##### MATERIAL FOR THE TASK
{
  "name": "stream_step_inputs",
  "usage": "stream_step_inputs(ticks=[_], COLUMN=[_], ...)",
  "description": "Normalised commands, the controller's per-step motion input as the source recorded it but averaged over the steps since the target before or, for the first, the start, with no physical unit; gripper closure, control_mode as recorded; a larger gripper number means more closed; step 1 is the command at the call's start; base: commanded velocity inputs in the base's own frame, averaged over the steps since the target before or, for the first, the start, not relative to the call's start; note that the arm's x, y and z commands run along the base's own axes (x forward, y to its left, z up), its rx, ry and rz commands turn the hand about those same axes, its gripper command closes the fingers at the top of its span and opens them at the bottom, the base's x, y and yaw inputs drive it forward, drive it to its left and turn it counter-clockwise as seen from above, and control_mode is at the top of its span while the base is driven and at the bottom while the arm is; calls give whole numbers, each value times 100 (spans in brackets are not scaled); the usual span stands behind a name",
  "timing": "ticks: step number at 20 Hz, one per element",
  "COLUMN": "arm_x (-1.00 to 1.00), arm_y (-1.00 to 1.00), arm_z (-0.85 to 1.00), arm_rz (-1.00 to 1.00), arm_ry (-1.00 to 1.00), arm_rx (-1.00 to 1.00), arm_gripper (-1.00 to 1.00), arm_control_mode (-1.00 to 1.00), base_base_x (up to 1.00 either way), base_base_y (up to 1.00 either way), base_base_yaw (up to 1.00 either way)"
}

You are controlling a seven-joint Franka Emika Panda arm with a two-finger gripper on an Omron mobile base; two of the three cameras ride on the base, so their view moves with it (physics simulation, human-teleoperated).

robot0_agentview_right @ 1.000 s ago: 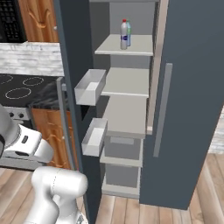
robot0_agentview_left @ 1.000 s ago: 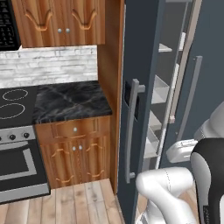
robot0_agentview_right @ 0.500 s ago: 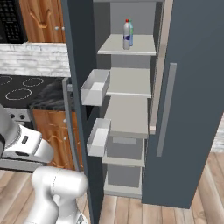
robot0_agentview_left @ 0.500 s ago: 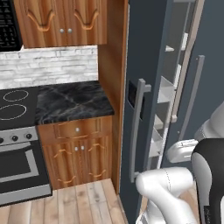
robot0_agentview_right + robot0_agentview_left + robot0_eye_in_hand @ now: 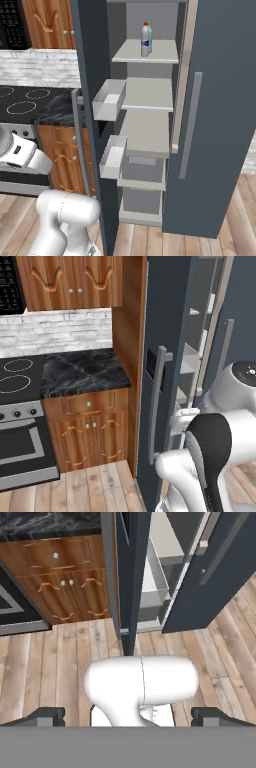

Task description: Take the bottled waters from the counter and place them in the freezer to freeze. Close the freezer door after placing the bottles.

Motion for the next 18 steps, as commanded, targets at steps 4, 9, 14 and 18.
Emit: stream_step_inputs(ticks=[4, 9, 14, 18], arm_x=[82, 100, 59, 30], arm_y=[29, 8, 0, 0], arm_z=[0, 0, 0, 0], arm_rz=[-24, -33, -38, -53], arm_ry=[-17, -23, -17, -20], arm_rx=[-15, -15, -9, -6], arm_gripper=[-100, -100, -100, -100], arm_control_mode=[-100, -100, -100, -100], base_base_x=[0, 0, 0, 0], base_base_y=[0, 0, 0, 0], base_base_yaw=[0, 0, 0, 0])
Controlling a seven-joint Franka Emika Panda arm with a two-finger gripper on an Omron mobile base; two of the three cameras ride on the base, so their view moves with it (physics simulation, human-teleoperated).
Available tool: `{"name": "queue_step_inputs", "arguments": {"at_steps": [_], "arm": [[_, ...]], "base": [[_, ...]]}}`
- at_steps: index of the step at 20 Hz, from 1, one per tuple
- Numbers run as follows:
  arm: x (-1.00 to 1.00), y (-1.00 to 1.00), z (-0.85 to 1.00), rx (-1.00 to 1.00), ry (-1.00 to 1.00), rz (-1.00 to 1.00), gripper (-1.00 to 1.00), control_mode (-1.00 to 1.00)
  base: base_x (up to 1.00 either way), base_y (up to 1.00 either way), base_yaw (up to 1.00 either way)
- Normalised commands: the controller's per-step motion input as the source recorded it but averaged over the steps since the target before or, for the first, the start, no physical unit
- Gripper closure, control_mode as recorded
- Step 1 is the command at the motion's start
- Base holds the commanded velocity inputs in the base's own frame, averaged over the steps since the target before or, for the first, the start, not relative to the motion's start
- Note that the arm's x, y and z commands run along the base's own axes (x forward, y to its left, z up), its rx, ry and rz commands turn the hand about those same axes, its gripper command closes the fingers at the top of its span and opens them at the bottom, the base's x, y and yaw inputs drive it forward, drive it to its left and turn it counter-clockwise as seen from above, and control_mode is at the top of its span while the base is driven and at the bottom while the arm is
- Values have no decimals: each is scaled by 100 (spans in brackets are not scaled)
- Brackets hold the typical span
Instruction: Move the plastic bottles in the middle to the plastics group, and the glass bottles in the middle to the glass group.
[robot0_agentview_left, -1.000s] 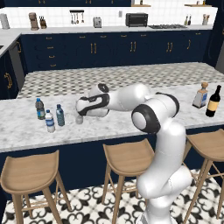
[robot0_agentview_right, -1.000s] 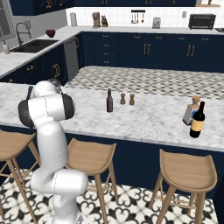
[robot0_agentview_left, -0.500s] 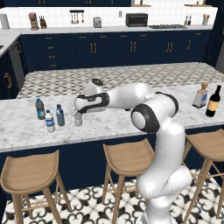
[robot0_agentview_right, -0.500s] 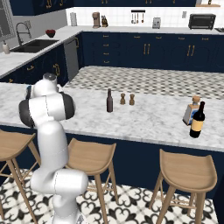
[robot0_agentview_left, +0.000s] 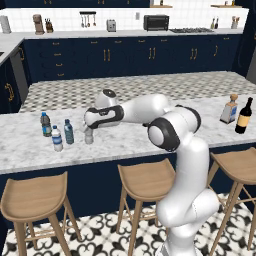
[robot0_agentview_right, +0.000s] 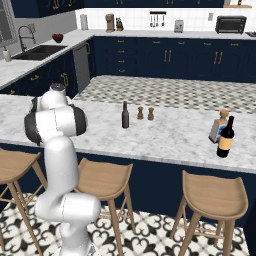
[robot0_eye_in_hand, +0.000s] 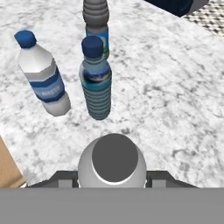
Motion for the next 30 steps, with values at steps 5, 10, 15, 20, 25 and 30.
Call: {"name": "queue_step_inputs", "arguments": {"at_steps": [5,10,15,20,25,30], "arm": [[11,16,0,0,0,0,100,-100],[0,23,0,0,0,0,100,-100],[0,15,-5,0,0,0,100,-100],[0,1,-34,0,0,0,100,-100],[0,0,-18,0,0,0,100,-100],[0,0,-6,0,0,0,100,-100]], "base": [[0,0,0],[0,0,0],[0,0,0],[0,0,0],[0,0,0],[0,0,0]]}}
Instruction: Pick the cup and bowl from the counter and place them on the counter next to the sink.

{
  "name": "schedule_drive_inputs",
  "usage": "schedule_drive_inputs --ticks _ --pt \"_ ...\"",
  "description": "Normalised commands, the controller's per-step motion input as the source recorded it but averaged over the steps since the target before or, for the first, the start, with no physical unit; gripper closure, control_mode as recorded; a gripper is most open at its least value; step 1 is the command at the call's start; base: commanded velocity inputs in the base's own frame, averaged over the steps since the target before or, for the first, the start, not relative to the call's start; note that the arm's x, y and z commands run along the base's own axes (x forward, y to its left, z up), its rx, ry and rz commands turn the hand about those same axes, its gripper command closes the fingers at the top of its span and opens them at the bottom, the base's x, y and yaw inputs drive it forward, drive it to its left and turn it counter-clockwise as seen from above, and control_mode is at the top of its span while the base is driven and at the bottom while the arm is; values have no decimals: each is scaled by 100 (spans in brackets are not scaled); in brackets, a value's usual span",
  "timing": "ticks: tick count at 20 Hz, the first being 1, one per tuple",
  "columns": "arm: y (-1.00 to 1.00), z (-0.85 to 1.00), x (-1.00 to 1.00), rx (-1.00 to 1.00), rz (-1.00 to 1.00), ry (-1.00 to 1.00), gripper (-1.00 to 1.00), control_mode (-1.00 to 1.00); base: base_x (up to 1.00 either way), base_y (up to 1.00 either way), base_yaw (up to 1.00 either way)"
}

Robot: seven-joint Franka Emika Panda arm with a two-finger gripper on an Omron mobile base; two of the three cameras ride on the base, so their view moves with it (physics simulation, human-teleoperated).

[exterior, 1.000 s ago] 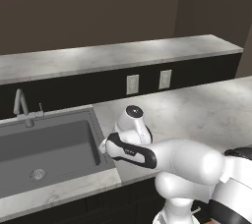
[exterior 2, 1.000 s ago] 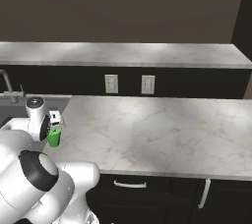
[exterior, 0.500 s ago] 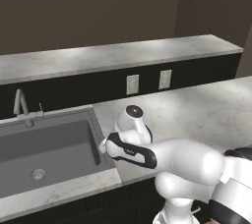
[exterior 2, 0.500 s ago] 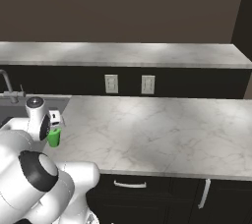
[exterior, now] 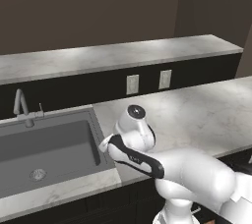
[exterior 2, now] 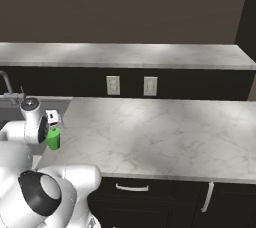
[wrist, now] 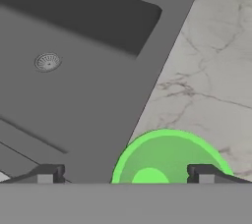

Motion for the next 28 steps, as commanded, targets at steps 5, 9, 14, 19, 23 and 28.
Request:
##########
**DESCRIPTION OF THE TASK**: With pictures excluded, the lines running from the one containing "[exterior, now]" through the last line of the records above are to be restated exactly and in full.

**TASK SOLUTION**:
[exterior, now] 
[exterior 2, now] 
[wrist, now] 

Motion for the next 28 steps, as commanded, targets at steps 5, 9, 14, 19, 23 and 28.
Request:

The exercise asks for nothing more.